START Records for this task
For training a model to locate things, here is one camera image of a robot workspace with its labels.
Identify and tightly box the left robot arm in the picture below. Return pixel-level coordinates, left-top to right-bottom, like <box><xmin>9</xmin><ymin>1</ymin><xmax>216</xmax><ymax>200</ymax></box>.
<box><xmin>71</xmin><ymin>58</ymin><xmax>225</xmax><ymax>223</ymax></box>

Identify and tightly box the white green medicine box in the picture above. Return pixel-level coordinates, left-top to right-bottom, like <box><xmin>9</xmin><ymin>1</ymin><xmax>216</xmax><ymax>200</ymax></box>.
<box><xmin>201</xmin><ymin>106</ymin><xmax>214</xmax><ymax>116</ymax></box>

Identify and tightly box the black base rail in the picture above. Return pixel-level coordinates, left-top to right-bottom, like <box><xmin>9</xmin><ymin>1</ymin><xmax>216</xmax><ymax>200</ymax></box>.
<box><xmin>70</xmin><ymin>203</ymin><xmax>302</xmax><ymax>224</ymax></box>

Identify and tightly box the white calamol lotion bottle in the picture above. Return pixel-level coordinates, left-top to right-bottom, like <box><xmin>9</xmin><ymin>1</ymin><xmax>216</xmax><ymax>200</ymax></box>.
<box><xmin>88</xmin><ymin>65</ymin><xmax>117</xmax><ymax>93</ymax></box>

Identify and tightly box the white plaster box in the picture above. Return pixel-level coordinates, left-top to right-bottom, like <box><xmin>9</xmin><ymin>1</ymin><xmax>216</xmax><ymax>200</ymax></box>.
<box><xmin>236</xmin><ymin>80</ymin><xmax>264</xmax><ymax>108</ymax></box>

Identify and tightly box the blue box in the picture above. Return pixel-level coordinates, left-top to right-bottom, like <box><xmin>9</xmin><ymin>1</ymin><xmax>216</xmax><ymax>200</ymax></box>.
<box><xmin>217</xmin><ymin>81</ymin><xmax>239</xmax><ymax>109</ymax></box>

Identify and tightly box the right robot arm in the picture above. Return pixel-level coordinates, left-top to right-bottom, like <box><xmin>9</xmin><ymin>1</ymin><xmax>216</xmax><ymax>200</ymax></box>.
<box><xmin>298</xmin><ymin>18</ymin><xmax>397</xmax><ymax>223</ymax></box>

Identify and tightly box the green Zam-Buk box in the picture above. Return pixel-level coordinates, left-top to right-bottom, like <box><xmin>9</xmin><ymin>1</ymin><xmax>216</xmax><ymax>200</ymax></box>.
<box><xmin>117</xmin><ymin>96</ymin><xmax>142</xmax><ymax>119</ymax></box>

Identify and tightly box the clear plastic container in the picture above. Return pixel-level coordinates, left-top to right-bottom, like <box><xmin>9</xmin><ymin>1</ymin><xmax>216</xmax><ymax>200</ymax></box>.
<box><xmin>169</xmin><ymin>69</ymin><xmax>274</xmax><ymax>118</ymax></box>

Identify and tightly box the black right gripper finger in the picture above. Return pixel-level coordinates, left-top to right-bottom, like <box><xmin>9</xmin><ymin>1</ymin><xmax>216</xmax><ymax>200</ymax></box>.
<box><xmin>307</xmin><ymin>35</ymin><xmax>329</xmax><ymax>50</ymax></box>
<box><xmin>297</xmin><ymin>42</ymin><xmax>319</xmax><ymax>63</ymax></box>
END Records for this task
> Exercise goal: Look through the material above for the word "black" and copy every line that has it.

> Exercise solution:
Identify and tightly box the black base rail in the picture above. Return pixel-level coordinates, left-top to right-bottom, like <box><xmin>9</xmin><ymin>1</ymin><xmax>216</xmax><ymax>200</ymax></box>.
Identify and tightly box the black right gripper finger in the picture above. Return pixel-level coordinates, left-top to right-bottom, like <box><xmin>9</xmin><ymin>1</ymin><xmax>216</xmax><ymax>200</ymax></box>.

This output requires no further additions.